What the task requires: Which lines of the listing hold the string "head"? Show each of them.

Collected material:
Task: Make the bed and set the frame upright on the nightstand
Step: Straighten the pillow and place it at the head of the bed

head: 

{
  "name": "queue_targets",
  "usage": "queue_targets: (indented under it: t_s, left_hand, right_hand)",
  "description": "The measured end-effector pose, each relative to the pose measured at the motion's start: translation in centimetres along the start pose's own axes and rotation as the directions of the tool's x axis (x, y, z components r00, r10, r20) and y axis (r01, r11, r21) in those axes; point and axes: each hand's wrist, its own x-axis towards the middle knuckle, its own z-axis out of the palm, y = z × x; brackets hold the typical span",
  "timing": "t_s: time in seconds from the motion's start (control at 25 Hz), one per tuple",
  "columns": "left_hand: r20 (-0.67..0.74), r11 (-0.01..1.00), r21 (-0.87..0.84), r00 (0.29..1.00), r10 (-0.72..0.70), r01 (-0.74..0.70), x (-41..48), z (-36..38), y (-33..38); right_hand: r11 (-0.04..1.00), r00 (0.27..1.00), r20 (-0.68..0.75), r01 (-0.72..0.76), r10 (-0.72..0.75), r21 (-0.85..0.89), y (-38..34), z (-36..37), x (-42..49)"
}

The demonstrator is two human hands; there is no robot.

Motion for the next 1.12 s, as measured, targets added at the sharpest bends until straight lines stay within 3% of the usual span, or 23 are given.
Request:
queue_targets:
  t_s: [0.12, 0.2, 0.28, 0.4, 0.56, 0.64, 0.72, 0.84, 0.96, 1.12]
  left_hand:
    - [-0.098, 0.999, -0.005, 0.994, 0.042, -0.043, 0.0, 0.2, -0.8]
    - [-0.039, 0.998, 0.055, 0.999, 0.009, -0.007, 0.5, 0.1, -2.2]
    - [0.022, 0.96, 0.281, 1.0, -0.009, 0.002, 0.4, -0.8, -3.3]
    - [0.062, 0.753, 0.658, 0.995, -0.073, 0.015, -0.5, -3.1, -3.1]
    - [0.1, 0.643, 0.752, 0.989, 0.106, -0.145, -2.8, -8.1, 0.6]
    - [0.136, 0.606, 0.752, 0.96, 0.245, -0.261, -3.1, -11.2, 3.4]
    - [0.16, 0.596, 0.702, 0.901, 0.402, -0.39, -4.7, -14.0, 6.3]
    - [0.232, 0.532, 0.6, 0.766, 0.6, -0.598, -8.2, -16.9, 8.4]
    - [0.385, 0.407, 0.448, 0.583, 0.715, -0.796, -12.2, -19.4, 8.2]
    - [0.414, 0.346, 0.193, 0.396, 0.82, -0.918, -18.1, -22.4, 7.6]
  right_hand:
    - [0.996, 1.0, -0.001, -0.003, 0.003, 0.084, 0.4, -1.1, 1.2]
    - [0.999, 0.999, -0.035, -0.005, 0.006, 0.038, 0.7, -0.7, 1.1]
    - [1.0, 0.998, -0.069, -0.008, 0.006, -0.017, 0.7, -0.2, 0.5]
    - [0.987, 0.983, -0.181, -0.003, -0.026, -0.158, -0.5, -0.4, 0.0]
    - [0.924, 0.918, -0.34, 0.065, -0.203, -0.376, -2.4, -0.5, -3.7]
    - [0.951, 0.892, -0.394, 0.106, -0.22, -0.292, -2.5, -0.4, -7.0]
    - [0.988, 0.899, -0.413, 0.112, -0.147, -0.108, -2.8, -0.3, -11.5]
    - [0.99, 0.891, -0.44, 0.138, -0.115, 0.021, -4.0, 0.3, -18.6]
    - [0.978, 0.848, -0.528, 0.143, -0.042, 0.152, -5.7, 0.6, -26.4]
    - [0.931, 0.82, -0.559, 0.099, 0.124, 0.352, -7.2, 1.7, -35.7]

The answer:
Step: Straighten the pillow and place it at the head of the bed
head: 

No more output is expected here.